Delusions, hearing voices and hallucinations are all types of psychosis. See Mind’s booklets Understanding psychosis (online), Understanding paranoia and How to cope with hearing voices for more information.

Positive and negative symptoms

You may hear professionals talk about positive or negative symptoms. This is just a way that people group the symptoms of schizophrenia.

  • Positive symptoms – things that most people do not normally experience, for example strange thinking, hallucinations and delusions.
  • Negative symptoms – when you lack some emotional responses or thought processes that most people normally experience, for example lack of motivation.

Impact on day-to-day life

The symptoms of schizophrenia can be disruptive and have an impact on your ability to carry on with day-to-day tasks, such as going to work, maintaining relationships with other people, caring for yourself or for others.

Cognitive behaviour therapy (CBT) can help you to deal with this added stress and to develop ways of managing your symptoms. You might also find it helpful to talk and share coping tips with other people in the same situation. See  ‘Useful contacts’ for organisations that can help you find groups like this in your area.

Schizophrenia and stigma

There is more media misinformation about schizophrenia than about any other type of mental health problem. A diagnosis of schizophrenia does not mean ‘split personality’, or indicate that someone will swing wildly from being calm to being out of control.

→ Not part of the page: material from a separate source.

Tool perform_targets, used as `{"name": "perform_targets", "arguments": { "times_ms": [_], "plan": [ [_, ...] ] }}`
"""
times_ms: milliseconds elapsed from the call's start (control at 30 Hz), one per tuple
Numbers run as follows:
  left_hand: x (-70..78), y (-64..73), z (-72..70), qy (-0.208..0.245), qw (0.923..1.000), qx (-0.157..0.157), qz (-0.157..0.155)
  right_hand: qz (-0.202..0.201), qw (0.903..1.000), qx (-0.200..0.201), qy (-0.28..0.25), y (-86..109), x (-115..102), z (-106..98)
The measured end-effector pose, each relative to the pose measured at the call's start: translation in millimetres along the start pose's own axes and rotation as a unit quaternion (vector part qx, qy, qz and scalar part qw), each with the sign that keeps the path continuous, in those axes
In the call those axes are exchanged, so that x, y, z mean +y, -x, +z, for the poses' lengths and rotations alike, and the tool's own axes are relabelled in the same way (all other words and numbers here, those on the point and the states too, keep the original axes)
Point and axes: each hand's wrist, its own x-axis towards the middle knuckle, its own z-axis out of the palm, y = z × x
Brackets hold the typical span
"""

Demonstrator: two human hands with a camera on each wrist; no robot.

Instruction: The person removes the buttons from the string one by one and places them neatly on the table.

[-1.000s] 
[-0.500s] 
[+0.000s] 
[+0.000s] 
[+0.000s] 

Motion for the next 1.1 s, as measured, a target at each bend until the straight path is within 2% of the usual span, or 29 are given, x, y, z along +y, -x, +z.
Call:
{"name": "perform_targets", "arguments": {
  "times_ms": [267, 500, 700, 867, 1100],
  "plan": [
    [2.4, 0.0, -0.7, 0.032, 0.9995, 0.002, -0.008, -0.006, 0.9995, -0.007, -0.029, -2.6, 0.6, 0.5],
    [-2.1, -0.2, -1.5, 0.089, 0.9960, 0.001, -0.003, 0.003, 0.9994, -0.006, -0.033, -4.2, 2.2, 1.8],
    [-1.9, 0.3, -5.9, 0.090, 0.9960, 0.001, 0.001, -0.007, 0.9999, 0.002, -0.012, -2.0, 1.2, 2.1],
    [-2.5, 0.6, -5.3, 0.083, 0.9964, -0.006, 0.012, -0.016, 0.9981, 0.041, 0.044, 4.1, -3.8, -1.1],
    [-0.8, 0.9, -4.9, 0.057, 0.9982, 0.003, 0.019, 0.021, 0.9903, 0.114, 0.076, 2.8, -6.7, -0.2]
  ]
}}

Sensational stories in the press tend to present people with schizophrenia as dangerous, even though most people diagnosed with schizophrenia don’t commit violent crimes. We often think that people who hear voices are dangerous, but actually voices are more likely to suggest that you harm yourself than someone else. It’s important to remember that people also have a choice in whether they do what the voices say.

Diagnoses related to schizophrenia

There are several diagnoses that share many of the same symptoms.

  • For more information on schizoaffective disorder, see Mind’s booklet Understanding schizoaffective disorder
  • For information on schizotypal personality disorder or schizoid personality disorder, see Understanding personality disorders

Different views about diagnosis

Views on schizophrenia have changed over the years. Lots of people have questioned whether schizophrenia is actually one condition or if it might actually be a few different conditions that overlap. Some people say that what the condition is called doesn’t matter and that it would be more helpful to focus on relieving specific symptoms and individual needs.

Other people argue that because psychiatric experts can’t agree on the definition, causes or suitable treatments for schizophrenia, it shouldn’t be used as a diagnostic category at all.

The reality is that many people are still diagnosed with schizophrenia. If you are one of them, it might be helpful to think of a diagnosis more as a tool for treating what you’re currently experiencing, rather than a definite condition or label that you will have to live with forever.